Der athenische Meisterdenker sieht in seiner Zeit eine 'Orientierung an falschen Zielen' (Werle), immer mehr persönlicher Besitz wird erstrebt, eine soziale Bindung nicht akzeptiert. Je mehr er hat, je mehr er will; die Griechen hatten dafür das Wort 'pleonexia': 'das Mehrhabenwollen, die Habsucht, der Eigennutz, die Selbstsucht, der Geiz, die Vergrößerungssucht' (o, wer hört hier nicht die Nachtigal trapsen), auch 'die Anmaßung' ' man denkt an Ackermann -, 'die Herrschsucht, der Übergriff, die Übervorteilung, der Betrug': alles Bedeutungen, die das Wörterbuch anbietet.
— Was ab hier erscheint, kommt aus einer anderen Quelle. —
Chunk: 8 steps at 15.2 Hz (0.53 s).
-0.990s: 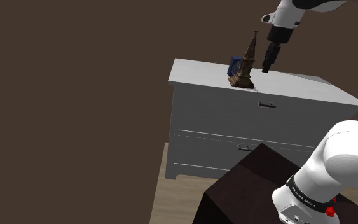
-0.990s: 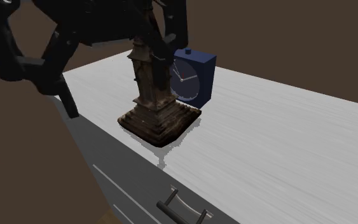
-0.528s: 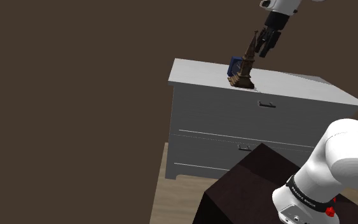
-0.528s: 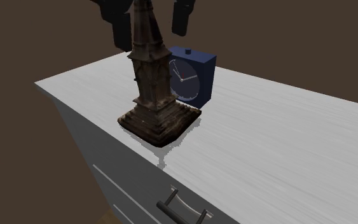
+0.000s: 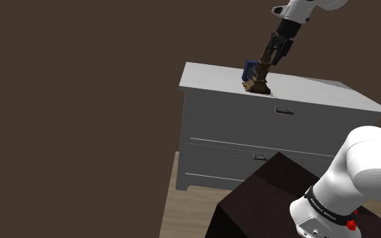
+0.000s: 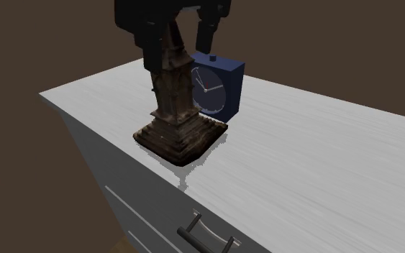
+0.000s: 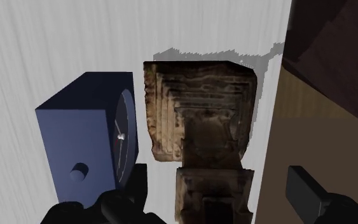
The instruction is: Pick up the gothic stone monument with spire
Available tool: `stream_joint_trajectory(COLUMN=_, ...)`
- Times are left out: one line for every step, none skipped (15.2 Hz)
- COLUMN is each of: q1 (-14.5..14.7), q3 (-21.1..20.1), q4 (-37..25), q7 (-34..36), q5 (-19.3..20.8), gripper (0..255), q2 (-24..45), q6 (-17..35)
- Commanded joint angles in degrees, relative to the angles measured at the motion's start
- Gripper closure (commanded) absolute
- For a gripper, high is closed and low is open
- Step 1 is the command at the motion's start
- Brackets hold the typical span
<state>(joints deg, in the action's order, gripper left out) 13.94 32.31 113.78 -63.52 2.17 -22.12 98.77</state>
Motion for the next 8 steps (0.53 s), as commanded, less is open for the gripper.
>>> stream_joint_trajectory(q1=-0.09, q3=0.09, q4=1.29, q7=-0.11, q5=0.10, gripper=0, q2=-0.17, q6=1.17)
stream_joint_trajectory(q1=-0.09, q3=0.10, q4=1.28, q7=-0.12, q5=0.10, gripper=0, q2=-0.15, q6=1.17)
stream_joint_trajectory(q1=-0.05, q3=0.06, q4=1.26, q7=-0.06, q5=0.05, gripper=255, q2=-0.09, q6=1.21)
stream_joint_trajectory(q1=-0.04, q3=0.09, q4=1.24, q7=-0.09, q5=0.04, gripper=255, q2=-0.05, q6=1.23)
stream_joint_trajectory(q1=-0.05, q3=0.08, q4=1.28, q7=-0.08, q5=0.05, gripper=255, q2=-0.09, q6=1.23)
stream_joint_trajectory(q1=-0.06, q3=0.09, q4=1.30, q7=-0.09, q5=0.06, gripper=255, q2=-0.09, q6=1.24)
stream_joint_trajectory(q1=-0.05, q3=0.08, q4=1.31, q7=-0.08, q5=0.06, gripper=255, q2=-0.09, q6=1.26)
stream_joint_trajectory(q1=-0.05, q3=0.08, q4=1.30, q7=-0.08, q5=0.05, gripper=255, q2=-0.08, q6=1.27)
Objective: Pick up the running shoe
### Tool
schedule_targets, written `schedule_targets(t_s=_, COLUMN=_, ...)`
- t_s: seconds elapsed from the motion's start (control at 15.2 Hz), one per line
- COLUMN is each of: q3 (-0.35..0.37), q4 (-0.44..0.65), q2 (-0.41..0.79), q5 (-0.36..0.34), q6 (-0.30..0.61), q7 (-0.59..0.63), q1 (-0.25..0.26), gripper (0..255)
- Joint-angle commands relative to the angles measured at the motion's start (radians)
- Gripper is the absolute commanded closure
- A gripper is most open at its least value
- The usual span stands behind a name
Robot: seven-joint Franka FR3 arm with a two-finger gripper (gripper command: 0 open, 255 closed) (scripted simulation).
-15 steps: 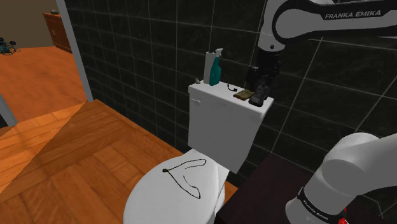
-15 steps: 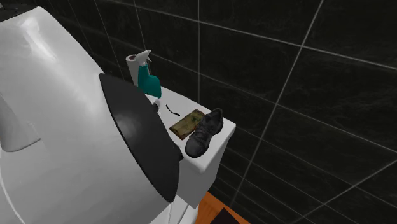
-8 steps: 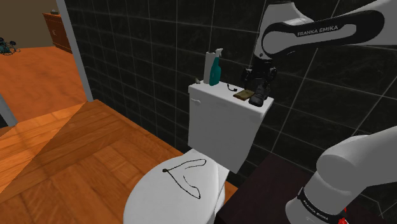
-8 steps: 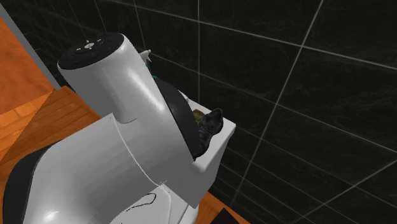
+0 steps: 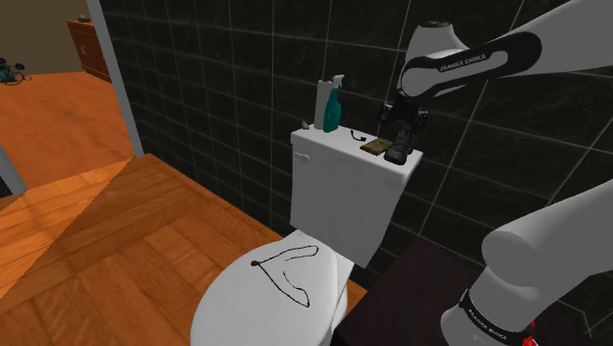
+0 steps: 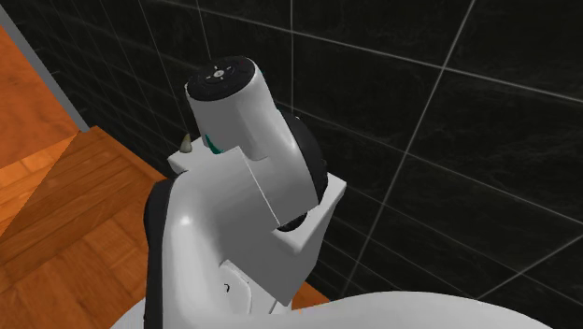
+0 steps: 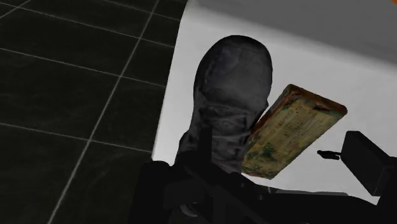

Dazu gibt es natürlich auch ein Verbum: 'pleonekteo'. O tempora, o mores, o prophetischer Platon!
Bildung ist heute die Einsicht in die dialogische Struktur von Wahrheit; sie wächst uns zu im Gespräch, in der Unterredung, in der Abstimmung mit den Anderen, in der Ich-Du-Korrelation oder gar Synthese, Dialog kann aber auch in einer unversöhnten Streitkultur bestehen. Sokrates hat es mit den bösen Sophisten und den fast genauso bösen Rhetorikern zu tun, ihnen gegenüber muß er sein ethisch ausgerichtetes Denken und Handeln durchsetzen. Kallikles vertritt eine hedonistische Position der Lust: 'Nun, das naturgemäße Schöne und Gerechte ist das [...] Wer richtig leben will, muß seine Begierden so groß wie möglich werden lassen, ohne ihnen einen Zügel anzulegen.' So wird Schillers Franz von Moor reden, ein verdorbener Nihilist und Materialist, ein Jünger des perversen Marquis der Sade. Sokrates bleibt hier ruhig, er plädiert für die Bändigung der wilden Seele, die von den Anthropologen der Aufklärung gefordert wird, für die Einkerkerung des wilden Tiers in unserer Brust, das der katholische Eichendorff am Ende seiner Novelle vom Schloß Durande drohen läßt: ich aber Sokrates meine, 'ein maßvolles Leben sei besser als ein zügelloses'. Damit plädiert der Hellene global. Die Ägypter kennen die 'maat', die Hebräer den 'mischpat', seine griechischen Landsleute die 'mesotes', unsere mittelhochdeutschen Ritter redeten von: 'diu mâze'. Im Husserlschen Sinne wohlverstanden wird hier immer dasselbe gemeint, bei allen Differenzen im Konkreten. Es geht um die Kenntnis des Guten, 'to agathon'.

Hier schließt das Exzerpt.